The Big Picture –
By Glynn Wilson –
WASHINGTON, D.C. — When the news broke in the New York Times this past week that Charles Osgood Wood died, I knew there would be a retrospective on CBS’s “Sunday Morning” show.
I made it a point to get out of bed at 9 a.m. in time to watch, after a night of sleeping through an incessant rain. I also knew that it would be mostly a feel good retrospective on the past, mostly set in the 20th century. Of course it was.
If I had the chance to visit him at his house in the South of France on the Mediterranean Sea, where he played a grand Steinway piano that was used in the hit records of Frank Sinatra, I would have asked how he felt about all the changes in the world and the news business in the 21st century.

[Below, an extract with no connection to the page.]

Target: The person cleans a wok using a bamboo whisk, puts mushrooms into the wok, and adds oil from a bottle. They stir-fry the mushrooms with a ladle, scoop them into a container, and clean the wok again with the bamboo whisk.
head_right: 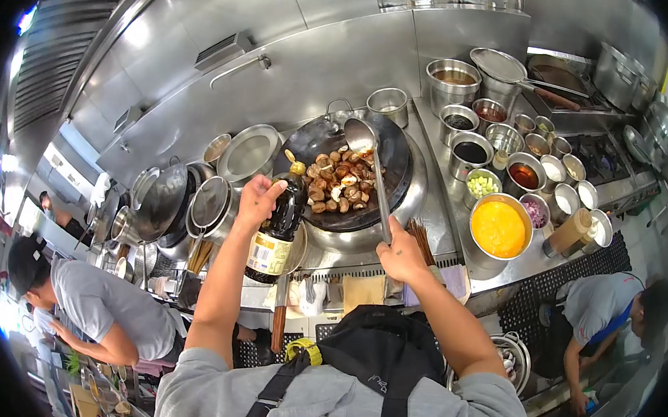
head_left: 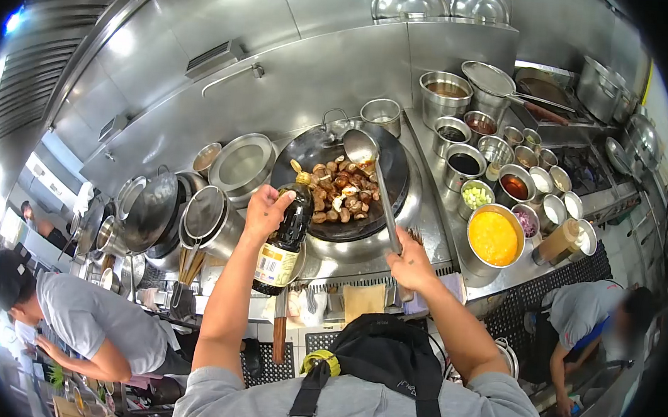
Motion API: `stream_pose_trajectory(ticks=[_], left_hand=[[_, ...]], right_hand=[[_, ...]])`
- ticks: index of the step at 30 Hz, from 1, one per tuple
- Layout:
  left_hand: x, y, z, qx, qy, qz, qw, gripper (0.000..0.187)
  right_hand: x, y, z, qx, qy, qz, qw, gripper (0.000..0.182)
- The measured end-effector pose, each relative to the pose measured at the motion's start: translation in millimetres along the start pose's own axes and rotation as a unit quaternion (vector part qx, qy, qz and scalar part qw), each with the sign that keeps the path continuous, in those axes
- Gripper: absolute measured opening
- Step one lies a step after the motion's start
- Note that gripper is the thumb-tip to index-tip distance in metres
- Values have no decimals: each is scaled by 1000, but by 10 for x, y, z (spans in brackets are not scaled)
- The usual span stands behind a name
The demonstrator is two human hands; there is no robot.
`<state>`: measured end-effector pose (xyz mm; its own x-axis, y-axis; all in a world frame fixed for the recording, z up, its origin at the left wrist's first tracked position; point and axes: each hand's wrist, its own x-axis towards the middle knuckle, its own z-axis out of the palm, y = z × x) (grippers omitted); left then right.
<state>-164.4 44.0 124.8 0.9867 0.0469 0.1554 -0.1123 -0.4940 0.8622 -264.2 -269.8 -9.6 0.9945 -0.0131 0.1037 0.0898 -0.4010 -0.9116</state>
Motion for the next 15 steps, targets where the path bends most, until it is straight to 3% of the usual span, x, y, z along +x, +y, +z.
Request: stream_pose_trajectory(ticks=[2,6,10,15], left_hand=[[17,-14,31,13,-13,7,1000,37],[143,-53,168,48,-37,0,998,37],[253,-9,269,78,-67,-23,994,40],[361,-57,331,120,-97,-44,987,43]], right_hand=[[-174,-456,-177,178,-53,124,975,70],[-368,-902,-370,402,-92,203,888,63],[-459,-975,-382,449,-128,227,855,67],[-513,-950,-374,434,-141,223,861,61]])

I doubt if he ever got excited about social media, and he probably felt bad about the death of newspapers. His chosen media of radio, and even later television, relied heavily on newspapers and newspaper reporters for material, what we call “content” in these days of TikTok, Twitter (X) and Facebook.
Osgood had the good timing in life to retire right after Trump took over the presidency. The South of France must have been a great place to ride out the Trump years. Although I’m sure he was just as appalled as we all were here in Washington, having to endure the daily tweet storm from the commander-in-cheat. I’m sure he too worried about the future of democracy and the fate of planet Earth.
He doesn’t have to worry about these things anymore. His legacy will live on because they will never let us forget, as long as there is a digital broadcast signal bouncing off a satellite somewhere, even on the surface of the moon or Mars.
I tried a couple of times in my life to make the transition from print to radio and television. It did not take. I interviewed to be an associate producer on CNN in Atlanta in 1993, but ended up going back to grad school instead. In 2005 after moving back from Washington to Birmingham when my mom got sick, I created a radio show to go with a new website I created. It almost made it on the air, but my partner at the time decided he would rather run a losing campaign for the Alabama legislature. So my transition was strictly from print to the web, where I’ve been publishing ever since.
Clearly I was ahead of the technology curve at the time. Some people in traditional journalism seemed to hate me for it. But I wonder how those same people feel now with Machine Learning or Artificial Intelligence taking over the writing and photography businesses. Google and Facebook were bad enough. Now this.
I reluctantly signed up for Facebook when it was new in 2009. For awhile there it helped promote news on the web, until Mark Zuckerberg took it public in 2012.
Now everyone’s addiction to tweets and memes just takes away from the news itself. It clearly helped Trump take over the country in 2017, and we all had to work and fight like hell to get rid of him in 2020.
But he just won’t go away, like The Joker in the Marvel Comic Batman series, now a staple of blockbuster movies.
So far about the only person to find a way to capitalize on Trump’s ogre-like defamation is E. Jean Carroll, who had already won a $5 million judgement against Trump. He couldn’t shut up about it, so she sued him again, and this time won an $83.3 million judgement. She has vowed to use the money for good.
Carroll Promises to Do ‘Something Good’ With a Fortune Won From Trump
Good for her.
New York Times columnist Maureen Dowd this week compared Trump to the monster Grendel from Beowulf, “the terror-monger” and “captain of evil” and “the dread of the land,” a fiend who “ruled in defiance of right” and was “malignant by nature” and “never showed remorse.”
This “powerful demon” was “a prowler through the dark,” nursing “a hard grievance.”
“Grendel waged his lonely war, inflicting constant cruelties on the people, atrocious hurt.”
Did Grendel have his supporters in his day? Were there actually people who supported the monster’s raids on the Anglo-Saxon mead hall?
I guess there must have been a few. There would have been more, but the only way information got transmitted in those days was by word of mouth and scribes copying scrolls.
In the early days of the internet, I fell in love with the new technology. I embraced the cutting edge.
These days sometimes I wish we could roll back the clock and do it all over again. Maybe we could have figured out a way to do it better.
Clearly the best invention in the past 20 years was the iPhone, which debuted on Jan. 9, 2007. Of all the tech companies, Apple seems to be the only one left with a conscience. Most of the mass public seems to have no powers of discrimination when it comes to the new technology. There are people who still swear by Google, Facebook, Twitter (X), TikTok and the rest.
Studies show that not only do these platforms shape conservative and liberal bubbles, much of the content still being promoted by bots is old and out of date.
The speed and intensity of news was heightened by the 24-hour news cycle of cable news back in the 1990s. In the early days of the internet, reporters had to work harder than ever to keep up with it. Now it’s all being slowed down by the algorithms. This technology is clearly becoming obsolete.
What will replace it? I must humbly admit I have no idea. I suppose a chat bot and an AI fake image.
I’m ready for retirement. The South of France would be nice. Or somewhere out West.
If things go horribly wrong in November, 2024, there’s always Canada.